Sometimes all it takes is a movie to open our eyes to some basic injustices. Yesterday I saw the Saudi Arabian movie Wadjda about a determined young girl—ten or eleven years old—who wants to have a bicycle so she can race with a boy who is her friend and neighbor.
Gradually we glimpse the stringent and seemingly meaningless restrictions on the lives of both Wadjda and her mother. In the girls’ school that Wadjda attends, the children are not allowed to play in the schoolyard when construction workers are working in the distance—the men might catch a glimpse of them. They cannot laugh or talk loudly because “a woman’s voice is her nakedness” and must never be heard by men outside of her family. Wadjda’s mother goes to work every day, but has to travel in a van with a male driver because women are not allowed to drive nor to walk on the streets. She and her daughter cannot even go shopping without asking the driver to take them to the store.
Although pre-pubescent Wadjda is allowed to walk through the sandy lots of the city and to have her face uncovered (although her hair must remain hidden), we leave the theater knowing that far more restrictions await her when she grows older.

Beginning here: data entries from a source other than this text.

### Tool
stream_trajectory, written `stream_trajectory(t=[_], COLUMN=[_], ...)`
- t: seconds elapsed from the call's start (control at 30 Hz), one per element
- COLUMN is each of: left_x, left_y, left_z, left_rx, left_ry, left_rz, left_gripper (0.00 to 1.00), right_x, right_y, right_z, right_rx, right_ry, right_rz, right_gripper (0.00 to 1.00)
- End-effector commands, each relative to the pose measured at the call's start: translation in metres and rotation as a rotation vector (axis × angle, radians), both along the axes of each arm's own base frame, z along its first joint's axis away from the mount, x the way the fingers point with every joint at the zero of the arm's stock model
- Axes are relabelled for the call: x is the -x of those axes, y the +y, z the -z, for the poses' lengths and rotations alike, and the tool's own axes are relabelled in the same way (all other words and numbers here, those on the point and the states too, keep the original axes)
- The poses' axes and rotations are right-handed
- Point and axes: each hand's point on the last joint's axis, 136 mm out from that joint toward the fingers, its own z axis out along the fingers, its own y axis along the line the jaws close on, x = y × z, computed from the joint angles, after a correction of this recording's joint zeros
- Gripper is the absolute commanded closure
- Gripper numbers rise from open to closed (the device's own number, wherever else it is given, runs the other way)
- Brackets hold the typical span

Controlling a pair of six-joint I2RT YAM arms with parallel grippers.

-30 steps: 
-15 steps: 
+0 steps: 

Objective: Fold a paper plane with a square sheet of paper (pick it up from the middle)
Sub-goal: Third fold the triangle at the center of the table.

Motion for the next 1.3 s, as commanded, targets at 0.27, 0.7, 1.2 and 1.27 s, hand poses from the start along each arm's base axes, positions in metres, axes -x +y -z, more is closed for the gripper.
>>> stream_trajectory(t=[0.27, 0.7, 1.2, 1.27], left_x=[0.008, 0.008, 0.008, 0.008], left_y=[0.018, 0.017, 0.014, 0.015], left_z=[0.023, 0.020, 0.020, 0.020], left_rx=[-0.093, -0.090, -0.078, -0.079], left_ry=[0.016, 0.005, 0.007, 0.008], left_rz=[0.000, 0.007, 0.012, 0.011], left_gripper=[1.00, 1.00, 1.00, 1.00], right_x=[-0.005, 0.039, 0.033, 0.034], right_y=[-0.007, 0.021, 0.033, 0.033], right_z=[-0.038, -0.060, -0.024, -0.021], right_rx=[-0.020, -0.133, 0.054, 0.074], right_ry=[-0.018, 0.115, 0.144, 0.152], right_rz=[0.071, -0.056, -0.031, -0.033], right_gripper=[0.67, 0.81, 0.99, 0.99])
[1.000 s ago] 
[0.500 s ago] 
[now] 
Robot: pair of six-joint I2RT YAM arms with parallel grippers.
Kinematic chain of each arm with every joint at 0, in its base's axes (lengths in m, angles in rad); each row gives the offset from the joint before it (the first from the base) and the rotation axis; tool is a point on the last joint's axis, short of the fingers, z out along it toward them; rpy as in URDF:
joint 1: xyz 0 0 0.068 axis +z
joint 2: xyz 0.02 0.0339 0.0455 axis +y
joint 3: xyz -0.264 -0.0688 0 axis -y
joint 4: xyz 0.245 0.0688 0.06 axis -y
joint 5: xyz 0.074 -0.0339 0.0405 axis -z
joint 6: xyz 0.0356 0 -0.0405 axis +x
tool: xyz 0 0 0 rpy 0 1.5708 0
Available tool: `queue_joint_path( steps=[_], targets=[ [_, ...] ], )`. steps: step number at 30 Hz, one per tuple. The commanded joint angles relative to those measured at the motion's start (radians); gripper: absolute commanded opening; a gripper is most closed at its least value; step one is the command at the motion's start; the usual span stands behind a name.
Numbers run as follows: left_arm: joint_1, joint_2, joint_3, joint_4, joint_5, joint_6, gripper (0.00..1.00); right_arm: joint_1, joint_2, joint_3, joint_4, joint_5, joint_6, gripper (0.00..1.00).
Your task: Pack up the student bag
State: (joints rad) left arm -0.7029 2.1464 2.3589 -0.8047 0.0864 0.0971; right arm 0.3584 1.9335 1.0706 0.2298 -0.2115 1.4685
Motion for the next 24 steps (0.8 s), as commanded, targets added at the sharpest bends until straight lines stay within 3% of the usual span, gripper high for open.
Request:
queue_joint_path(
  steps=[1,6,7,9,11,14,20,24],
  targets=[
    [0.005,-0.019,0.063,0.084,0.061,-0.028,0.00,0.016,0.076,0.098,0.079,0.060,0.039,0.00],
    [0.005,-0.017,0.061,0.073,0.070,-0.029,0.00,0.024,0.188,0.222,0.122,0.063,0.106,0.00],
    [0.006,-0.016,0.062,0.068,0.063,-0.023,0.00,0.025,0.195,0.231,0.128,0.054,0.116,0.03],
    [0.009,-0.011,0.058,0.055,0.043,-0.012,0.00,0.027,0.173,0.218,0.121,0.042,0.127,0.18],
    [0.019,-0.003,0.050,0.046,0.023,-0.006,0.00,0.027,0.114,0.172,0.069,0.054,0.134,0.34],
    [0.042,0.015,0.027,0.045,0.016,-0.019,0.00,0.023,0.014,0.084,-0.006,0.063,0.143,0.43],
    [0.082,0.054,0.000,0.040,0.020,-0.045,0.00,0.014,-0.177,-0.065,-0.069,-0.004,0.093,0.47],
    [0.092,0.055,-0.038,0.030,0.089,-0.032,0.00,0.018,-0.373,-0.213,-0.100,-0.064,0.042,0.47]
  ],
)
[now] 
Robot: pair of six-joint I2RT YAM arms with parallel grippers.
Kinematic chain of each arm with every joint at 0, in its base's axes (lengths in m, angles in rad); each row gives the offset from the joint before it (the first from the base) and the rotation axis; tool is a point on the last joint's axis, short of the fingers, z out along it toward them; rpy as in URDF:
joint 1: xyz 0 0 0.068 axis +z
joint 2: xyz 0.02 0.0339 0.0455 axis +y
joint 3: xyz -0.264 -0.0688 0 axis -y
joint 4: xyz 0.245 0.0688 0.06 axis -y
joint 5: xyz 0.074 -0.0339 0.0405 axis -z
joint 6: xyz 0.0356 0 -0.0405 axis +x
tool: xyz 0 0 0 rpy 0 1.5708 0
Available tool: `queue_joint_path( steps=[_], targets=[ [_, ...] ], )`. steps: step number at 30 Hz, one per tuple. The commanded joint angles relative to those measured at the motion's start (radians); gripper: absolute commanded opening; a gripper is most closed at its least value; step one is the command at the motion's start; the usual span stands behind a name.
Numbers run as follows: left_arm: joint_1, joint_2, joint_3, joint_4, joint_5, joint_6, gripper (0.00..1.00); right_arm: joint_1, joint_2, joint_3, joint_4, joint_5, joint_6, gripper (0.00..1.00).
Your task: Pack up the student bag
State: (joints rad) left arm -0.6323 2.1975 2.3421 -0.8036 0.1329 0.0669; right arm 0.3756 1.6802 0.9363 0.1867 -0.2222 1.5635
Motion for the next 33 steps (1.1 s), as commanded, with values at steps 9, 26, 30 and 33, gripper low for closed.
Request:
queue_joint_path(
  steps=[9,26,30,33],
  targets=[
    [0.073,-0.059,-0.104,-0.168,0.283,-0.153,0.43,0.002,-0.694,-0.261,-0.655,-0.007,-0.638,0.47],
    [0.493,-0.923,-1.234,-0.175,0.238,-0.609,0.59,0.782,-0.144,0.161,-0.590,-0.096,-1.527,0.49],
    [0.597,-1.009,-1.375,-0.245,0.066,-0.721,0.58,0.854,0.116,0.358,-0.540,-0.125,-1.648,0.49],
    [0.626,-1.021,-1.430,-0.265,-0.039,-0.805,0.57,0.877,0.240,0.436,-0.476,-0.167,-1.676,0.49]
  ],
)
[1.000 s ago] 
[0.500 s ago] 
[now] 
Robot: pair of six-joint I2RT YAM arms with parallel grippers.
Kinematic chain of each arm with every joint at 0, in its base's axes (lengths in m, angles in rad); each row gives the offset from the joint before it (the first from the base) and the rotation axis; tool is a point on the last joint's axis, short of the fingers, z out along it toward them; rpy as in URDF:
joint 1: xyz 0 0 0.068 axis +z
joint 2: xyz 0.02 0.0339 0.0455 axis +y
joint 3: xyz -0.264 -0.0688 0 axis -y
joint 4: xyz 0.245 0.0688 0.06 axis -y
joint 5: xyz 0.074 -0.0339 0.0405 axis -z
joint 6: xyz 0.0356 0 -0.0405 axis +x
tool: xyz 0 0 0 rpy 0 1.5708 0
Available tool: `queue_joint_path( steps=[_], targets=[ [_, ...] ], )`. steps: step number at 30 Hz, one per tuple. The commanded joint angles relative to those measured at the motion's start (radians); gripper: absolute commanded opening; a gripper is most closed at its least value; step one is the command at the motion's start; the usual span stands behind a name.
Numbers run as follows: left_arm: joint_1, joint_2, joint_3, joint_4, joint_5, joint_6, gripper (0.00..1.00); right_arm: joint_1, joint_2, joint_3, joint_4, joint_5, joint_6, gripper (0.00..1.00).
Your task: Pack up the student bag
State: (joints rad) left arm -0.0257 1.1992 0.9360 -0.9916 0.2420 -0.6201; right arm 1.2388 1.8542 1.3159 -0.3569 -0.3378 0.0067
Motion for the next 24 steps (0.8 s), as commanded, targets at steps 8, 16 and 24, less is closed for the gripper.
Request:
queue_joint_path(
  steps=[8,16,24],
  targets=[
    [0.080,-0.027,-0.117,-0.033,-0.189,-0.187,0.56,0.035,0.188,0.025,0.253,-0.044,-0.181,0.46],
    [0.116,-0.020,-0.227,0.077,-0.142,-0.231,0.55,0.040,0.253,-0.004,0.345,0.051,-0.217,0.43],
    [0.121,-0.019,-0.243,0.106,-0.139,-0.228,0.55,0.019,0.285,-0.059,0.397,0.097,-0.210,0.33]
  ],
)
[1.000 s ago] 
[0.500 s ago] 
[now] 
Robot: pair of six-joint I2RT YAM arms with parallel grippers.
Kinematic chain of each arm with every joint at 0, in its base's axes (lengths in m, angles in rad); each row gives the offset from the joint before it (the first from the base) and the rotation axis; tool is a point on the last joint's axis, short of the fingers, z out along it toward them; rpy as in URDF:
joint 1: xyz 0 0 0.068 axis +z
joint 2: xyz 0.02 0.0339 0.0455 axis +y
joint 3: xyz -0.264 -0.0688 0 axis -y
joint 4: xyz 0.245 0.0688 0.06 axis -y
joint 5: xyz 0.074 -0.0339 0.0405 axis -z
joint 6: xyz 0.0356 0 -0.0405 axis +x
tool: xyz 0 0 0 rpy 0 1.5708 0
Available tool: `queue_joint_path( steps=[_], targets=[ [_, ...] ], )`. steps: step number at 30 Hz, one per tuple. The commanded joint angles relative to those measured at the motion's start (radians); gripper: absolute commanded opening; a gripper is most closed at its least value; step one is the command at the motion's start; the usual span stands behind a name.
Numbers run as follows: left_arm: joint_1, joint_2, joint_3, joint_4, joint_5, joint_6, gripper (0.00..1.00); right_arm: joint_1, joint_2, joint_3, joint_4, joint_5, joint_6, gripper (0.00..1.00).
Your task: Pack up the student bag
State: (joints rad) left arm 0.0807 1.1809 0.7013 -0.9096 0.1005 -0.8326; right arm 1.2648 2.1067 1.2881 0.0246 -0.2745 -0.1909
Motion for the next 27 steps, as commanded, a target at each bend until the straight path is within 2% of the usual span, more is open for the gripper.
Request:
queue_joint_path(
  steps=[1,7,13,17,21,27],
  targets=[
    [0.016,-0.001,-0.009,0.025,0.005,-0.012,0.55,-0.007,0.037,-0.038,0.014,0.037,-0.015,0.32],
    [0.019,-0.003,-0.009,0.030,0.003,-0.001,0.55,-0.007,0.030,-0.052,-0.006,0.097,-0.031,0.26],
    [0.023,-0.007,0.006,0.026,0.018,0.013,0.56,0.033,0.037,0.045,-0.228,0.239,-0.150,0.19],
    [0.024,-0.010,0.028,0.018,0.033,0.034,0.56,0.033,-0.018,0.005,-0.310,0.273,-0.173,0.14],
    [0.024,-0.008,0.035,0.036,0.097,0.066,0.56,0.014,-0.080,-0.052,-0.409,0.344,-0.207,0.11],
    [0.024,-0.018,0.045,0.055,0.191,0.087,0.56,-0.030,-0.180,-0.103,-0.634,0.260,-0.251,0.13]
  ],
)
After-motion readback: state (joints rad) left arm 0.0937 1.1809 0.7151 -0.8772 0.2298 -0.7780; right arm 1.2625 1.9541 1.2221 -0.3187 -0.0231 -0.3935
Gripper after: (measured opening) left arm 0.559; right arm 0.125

There are a few far-off glimmers of hope for women’s freedom in Saudi Arabia. The king has proclaimed that starting in 2015 women will be allowed to vote and to run in local elections. That is a start. Most women, however, long for the freedom of driving more than they long for the vote. BBC World News reports that a new campaign asking for the right of women to drive has attracted more than 11,000 signatures. The day on which Saudi women are planning to take to the roads is October 26, 2013. To some activists, the right to drive seems trivial, but if you think about what it would mean to be unable to leave the house until some man can be found to drive you on any errand or visit, it’s easy to understand. Day after day women suffer the embarrassment, expense, and humiliation of being totally dependent on the wishes of a male who has the key to a car.
Even though the number of Saudi women who have learned to drive must be tiny—only the educated members of a wealthy family would ever be able to learn—it is at least a start. When women have the ability to travel locally and to visit one another without supervision, who knows what independent plans they may foster? Those of us who live in the West should all support the Saudi women in their efforts. Let’s join together to hope that someday Wadjda could have not only a bicycle, but the keys to a car so she can grow into the kind of strong, independent woman that is needed in Saudi Arabia and the world.